◆ Problem ◆
Copy out exactly the stretch of the listing below that begins at the line containing "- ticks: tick" and ends at the line containing "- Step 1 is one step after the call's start", and copy nothing outside it.

◇ ◇ ◇

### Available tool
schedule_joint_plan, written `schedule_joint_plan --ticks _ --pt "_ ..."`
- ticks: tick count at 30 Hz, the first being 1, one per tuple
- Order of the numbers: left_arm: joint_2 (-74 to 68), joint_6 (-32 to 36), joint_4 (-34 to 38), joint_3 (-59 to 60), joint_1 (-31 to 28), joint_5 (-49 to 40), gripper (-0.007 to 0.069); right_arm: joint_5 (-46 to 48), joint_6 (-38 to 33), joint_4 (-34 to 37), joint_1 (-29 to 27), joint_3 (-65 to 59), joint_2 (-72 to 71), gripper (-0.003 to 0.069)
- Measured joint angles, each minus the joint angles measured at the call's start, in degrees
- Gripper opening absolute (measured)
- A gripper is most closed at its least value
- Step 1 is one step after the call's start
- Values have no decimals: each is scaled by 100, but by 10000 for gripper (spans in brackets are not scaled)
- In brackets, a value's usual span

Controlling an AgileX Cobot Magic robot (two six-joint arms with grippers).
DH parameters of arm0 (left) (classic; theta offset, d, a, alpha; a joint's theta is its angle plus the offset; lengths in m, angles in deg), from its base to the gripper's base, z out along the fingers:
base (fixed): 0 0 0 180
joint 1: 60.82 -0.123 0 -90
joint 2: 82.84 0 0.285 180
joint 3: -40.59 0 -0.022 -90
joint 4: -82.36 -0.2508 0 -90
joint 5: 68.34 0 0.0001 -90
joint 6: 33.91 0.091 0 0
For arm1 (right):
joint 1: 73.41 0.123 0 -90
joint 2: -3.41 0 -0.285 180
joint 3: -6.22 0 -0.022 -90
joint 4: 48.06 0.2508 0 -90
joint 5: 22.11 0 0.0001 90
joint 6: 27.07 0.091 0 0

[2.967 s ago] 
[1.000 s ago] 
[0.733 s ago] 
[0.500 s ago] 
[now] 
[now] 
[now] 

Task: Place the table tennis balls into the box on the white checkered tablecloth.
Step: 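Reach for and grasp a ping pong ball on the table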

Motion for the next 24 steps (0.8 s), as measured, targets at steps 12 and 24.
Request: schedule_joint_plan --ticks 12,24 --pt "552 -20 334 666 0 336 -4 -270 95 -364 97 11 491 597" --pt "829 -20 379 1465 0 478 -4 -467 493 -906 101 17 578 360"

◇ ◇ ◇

◆ Answer space ◆
- ticks: tick count at 30 Hz, the first being 1, one per tuple
- Order of the numbers: left_arm: joint_2 (-74 to 68), joint_6 (-32 to 36), joint_4 (-34 to 38), joint_3 (-59 to 60), joint_1 (-31 to 28), joint_5 (-49 to 40), gripper (-0.007 to 0.069); right_arm: joint_5 (-46 to 48), joint_6 (-38 to 33), joint_4 (-34 to 37), joint_1 (-29 to 27), joint_3 (-65 to 59), joint_2 (-72 to 71), gripper (-0.003 to 0.069)
- Measured joint angles, each minus the joint angles measured at the call's start, in degrees
- Gripper opening absolute (measured)
- A gripper is most closed at its least value
- Step 1 is one step after the call's start

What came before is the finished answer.